▼
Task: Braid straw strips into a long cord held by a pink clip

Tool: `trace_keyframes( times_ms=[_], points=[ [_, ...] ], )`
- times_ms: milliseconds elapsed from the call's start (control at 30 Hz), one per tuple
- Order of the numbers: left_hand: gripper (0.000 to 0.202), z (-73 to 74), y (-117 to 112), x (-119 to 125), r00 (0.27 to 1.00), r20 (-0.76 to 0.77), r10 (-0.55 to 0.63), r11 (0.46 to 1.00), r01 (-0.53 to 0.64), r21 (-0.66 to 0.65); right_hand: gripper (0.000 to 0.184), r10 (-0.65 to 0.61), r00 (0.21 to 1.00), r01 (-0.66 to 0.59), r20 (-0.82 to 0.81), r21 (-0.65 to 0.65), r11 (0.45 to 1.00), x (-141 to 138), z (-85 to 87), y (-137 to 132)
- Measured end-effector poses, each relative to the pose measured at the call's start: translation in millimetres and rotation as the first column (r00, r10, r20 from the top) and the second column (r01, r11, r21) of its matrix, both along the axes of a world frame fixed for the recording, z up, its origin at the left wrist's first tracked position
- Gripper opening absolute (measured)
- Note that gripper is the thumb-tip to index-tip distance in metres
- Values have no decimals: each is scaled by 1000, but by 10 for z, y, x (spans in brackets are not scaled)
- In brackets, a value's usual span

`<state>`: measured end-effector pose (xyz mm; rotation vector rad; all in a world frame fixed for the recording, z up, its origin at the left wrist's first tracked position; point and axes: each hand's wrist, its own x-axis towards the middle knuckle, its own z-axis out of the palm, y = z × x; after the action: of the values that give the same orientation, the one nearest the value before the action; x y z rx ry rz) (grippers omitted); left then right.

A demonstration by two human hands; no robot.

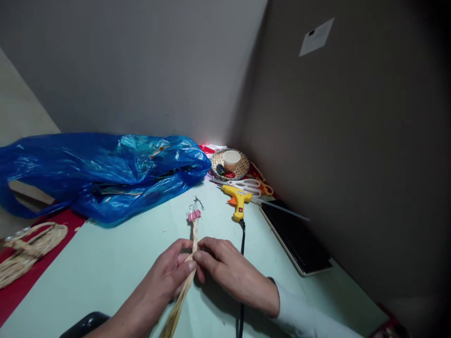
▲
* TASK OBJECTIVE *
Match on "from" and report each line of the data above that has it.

* RESPONSE FOR THIS EXERCISE *
- times_ms: milliseconds elapsed from the call's start (control at 30 Hz), one per tuple
- Measured end-effector poses, each relative to the pose measured at the call's start: translation in millimetres and rotation as the first column (r00, r10, r20 from the top) and the second column (r01, r11, r21) of its matrix, both along the axes of a world frame fixed for the recording, z up, its origin at the left wrist's first tracked position

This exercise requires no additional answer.